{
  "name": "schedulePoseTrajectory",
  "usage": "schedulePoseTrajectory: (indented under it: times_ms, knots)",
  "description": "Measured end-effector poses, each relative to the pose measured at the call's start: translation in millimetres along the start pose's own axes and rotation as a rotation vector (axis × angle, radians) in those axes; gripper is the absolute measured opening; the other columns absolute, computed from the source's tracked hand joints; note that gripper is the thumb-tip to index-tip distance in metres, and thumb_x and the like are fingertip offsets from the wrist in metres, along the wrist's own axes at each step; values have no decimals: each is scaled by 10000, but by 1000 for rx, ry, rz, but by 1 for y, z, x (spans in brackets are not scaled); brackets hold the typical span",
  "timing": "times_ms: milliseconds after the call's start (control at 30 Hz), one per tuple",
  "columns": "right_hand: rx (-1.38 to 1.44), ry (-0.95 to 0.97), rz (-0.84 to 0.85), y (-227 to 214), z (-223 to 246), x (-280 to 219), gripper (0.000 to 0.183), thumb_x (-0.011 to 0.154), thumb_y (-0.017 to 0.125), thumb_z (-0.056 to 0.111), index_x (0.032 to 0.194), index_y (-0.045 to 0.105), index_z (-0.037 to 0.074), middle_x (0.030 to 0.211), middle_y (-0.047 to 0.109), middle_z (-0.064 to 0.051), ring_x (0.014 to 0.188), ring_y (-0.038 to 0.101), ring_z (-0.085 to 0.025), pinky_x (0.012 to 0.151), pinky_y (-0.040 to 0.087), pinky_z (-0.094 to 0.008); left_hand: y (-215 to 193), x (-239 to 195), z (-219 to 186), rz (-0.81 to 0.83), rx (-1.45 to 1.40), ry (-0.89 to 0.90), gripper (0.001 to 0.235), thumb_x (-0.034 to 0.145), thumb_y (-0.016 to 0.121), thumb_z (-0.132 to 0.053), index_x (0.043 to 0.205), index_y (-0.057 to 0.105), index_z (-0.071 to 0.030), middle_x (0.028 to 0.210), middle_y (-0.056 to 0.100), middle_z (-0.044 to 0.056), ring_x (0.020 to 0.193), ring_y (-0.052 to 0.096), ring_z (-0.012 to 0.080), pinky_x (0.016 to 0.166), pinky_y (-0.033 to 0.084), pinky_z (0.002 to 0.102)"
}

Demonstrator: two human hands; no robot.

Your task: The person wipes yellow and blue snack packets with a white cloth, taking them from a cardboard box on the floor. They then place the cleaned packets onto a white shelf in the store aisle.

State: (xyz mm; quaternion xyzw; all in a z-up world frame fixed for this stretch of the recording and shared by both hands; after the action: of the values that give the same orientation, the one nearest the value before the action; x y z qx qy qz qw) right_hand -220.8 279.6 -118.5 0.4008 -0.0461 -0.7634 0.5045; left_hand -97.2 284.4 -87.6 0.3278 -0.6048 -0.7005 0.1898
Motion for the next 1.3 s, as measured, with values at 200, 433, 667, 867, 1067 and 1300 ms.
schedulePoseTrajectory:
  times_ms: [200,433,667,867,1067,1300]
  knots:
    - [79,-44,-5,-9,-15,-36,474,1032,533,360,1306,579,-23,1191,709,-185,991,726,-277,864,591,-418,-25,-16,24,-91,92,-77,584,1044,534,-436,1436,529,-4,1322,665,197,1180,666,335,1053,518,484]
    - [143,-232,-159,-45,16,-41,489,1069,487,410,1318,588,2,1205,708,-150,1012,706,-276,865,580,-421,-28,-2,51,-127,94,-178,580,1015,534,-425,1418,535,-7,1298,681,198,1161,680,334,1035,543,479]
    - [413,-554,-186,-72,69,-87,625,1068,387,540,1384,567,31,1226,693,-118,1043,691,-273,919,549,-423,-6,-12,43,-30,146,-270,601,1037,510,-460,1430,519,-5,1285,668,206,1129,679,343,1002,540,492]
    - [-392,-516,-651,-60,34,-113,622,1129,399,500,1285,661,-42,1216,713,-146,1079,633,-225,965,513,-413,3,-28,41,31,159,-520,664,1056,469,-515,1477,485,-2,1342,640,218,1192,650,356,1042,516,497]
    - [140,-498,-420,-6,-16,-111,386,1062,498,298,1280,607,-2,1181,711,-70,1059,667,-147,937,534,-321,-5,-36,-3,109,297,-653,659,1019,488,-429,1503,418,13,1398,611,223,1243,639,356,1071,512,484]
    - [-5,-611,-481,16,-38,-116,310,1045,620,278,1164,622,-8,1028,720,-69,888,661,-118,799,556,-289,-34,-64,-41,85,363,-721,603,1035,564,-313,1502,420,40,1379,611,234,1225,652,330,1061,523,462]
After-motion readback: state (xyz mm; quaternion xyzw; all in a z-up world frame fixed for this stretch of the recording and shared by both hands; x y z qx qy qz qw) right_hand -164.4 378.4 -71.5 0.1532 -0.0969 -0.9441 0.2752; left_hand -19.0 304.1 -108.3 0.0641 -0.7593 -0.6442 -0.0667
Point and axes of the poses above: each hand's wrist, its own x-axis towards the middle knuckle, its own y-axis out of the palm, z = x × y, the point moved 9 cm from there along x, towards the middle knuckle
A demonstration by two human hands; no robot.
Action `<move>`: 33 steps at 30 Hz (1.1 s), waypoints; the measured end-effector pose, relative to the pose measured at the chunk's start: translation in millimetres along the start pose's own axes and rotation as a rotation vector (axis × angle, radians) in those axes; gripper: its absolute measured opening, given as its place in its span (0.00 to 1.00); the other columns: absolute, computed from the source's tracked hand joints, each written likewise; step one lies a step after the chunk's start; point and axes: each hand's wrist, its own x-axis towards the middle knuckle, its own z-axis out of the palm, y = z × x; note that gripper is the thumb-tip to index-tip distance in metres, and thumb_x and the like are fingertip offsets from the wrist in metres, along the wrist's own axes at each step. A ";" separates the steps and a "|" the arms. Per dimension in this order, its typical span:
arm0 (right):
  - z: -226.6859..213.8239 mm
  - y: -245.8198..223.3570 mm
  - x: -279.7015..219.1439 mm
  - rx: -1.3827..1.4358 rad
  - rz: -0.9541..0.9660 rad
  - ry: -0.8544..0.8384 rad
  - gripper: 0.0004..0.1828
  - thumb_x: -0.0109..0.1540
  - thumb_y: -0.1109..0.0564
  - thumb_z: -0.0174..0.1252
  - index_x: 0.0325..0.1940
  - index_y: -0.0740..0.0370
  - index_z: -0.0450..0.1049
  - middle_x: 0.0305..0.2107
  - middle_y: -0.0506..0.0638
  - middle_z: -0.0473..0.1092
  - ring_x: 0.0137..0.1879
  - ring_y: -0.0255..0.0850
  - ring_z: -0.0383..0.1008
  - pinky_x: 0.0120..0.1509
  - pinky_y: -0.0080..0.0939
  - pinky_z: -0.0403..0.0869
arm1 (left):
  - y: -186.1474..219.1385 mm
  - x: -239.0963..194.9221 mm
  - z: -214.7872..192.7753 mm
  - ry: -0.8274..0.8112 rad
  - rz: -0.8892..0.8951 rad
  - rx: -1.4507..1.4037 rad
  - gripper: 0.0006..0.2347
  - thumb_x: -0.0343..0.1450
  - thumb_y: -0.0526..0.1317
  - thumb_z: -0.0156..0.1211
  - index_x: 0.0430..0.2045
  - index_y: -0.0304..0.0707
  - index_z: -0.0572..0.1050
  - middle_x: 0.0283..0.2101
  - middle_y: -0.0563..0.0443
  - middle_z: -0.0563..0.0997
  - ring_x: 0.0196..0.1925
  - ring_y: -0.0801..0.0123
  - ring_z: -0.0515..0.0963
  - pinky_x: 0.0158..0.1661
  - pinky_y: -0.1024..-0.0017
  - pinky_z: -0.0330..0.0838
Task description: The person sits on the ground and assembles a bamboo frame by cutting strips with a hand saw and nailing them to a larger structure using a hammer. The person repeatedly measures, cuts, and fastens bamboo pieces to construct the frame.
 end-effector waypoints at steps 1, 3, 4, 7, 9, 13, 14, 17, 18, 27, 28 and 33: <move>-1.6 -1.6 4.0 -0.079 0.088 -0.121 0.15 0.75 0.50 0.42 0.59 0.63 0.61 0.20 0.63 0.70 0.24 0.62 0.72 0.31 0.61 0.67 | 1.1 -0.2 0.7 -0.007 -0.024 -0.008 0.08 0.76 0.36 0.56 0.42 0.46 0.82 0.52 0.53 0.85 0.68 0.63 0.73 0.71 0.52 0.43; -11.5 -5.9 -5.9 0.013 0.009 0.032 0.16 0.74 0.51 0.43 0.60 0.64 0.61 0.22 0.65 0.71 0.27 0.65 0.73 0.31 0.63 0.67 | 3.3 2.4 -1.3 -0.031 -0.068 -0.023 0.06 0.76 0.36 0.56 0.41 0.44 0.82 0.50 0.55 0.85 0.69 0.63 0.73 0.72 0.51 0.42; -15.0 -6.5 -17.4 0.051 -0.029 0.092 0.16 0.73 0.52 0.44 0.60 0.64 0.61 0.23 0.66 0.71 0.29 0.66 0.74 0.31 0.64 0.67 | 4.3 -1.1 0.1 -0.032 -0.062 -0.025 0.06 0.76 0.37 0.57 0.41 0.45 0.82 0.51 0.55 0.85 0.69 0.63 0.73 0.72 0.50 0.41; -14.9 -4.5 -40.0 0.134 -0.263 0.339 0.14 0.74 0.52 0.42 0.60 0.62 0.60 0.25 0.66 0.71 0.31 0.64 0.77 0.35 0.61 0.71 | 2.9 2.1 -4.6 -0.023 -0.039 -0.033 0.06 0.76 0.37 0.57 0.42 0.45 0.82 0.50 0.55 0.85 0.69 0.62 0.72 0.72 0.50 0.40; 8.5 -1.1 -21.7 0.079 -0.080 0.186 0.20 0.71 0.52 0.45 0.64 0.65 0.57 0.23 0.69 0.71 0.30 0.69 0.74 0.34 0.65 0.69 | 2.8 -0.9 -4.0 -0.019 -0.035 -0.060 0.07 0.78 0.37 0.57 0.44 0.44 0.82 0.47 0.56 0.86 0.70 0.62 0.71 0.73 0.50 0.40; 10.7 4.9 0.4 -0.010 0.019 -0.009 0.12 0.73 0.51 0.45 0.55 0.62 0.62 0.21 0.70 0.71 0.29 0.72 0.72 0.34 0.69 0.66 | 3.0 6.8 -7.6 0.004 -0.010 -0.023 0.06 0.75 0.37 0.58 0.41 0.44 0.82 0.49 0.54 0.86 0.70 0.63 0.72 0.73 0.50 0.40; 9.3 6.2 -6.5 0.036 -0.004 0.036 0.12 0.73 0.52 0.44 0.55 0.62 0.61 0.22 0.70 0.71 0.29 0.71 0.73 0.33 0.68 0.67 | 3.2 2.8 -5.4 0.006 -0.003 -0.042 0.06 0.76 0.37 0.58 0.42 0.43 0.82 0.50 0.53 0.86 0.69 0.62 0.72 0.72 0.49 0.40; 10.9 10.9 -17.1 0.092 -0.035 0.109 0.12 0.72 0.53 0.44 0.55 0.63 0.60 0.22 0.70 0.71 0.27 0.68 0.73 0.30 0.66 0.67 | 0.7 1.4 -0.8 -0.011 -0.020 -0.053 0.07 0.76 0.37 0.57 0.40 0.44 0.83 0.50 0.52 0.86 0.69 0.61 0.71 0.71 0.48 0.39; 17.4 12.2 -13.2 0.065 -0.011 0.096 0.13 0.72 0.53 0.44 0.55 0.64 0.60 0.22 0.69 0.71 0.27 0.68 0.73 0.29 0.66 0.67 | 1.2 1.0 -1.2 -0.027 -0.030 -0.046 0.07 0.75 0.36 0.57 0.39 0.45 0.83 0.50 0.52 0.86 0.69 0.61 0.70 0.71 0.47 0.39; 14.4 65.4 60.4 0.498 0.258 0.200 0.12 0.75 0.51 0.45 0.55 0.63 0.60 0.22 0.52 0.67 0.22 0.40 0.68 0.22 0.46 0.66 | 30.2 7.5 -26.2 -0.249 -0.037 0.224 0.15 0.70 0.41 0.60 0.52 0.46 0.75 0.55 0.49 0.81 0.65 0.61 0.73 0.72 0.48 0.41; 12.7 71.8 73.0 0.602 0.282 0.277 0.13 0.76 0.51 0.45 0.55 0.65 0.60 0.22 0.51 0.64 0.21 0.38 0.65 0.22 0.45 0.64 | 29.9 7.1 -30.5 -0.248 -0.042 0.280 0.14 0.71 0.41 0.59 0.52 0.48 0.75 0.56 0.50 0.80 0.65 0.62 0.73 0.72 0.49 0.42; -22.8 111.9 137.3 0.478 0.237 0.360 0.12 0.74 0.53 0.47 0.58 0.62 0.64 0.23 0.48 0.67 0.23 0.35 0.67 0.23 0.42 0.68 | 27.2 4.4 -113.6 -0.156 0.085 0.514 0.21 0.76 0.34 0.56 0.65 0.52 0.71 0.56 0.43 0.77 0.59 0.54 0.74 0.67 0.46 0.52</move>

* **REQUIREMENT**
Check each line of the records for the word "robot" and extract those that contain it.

* **THE COMPLETED TASK**
Demonstrator: two human hands; no robot.
A demonstration by two human hands; no robot.

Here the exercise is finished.